WHAT THE TASK REQUIRES. Scan the listing beneath this sentence. Report each line with the word "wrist".

::::::

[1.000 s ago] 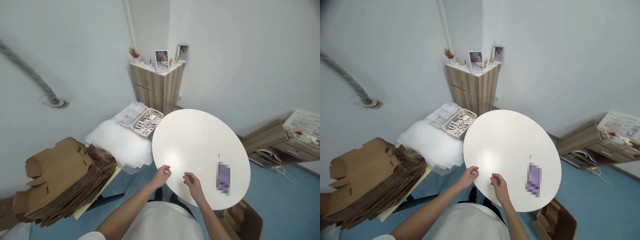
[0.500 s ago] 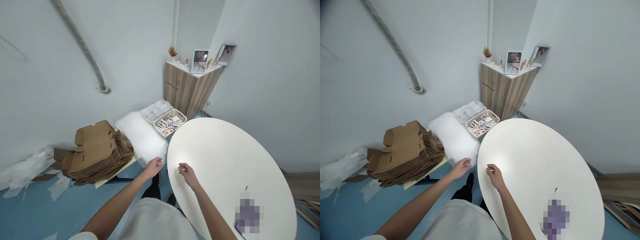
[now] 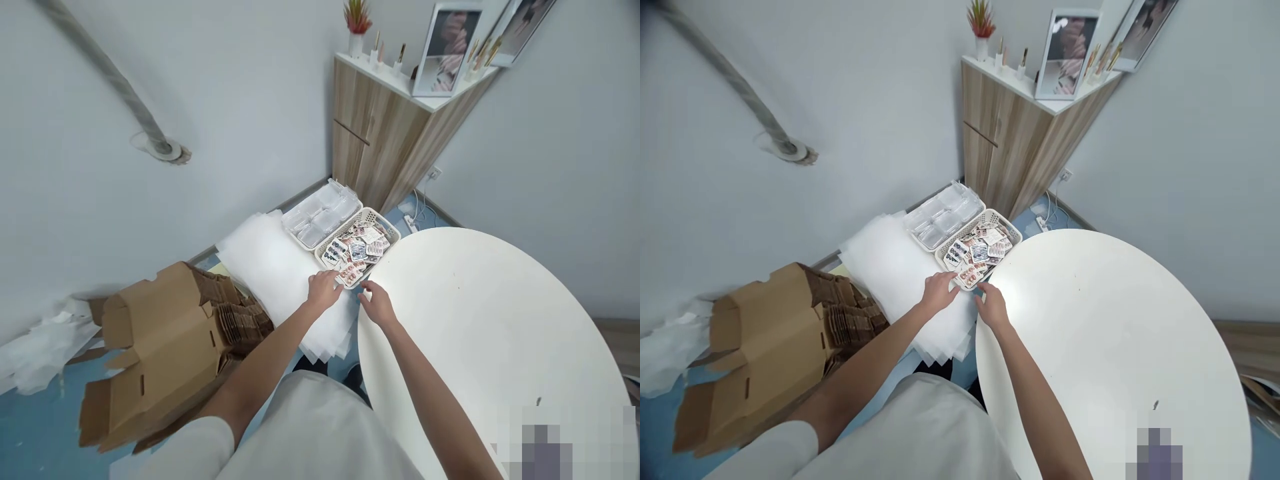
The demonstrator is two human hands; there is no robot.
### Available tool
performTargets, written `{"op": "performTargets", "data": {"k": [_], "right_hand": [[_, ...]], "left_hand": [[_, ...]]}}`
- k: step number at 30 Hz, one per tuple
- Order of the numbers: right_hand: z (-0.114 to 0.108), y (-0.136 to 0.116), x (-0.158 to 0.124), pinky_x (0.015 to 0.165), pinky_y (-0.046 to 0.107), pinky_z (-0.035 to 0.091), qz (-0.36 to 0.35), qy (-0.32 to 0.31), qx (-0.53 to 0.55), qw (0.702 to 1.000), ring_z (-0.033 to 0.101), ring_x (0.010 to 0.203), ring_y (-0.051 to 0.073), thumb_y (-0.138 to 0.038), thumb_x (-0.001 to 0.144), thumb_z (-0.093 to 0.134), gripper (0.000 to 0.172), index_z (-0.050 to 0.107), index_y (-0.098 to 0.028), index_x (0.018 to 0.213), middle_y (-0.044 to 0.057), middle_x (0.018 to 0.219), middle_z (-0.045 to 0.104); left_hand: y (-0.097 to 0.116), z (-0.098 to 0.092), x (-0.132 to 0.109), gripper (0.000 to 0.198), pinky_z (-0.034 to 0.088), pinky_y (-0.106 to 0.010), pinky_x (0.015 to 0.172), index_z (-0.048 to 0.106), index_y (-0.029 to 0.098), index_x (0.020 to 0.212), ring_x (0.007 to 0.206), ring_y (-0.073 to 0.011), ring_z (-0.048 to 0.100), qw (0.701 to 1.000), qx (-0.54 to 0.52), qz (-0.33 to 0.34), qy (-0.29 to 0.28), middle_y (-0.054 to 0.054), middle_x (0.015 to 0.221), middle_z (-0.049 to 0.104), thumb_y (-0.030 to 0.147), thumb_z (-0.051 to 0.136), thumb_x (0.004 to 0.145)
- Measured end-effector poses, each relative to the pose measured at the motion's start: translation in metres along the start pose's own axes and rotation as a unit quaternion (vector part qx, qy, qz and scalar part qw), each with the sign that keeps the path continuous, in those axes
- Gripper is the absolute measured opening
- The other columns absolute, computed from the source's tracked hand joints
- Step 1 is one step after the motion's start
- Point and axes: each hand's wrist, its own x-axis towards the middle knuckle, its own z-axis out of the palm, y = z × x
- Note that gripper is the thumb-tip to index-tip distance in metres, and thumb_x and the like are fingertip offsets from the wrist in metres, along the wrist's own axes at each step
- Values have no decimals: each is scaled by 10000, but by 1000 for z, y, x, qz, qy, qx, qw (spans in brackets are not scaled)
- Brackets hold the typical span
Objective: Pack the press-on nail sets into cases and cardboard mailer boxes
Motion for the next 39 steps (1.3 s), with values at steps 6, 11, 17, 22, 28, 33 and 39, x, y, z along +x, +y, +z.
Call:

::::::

PROBLEM SOLUTION.
- Point and axes: each hand's wrist, its own x-axis towards the middle knuckle, its own z-axis out of the palm, y = z × x
- Note that gripper is the thumb-tip to index-tip distance in metres, and thumb_x and the like are fingertip offsets from the wrist in metres, along the wrist's own axes at each step

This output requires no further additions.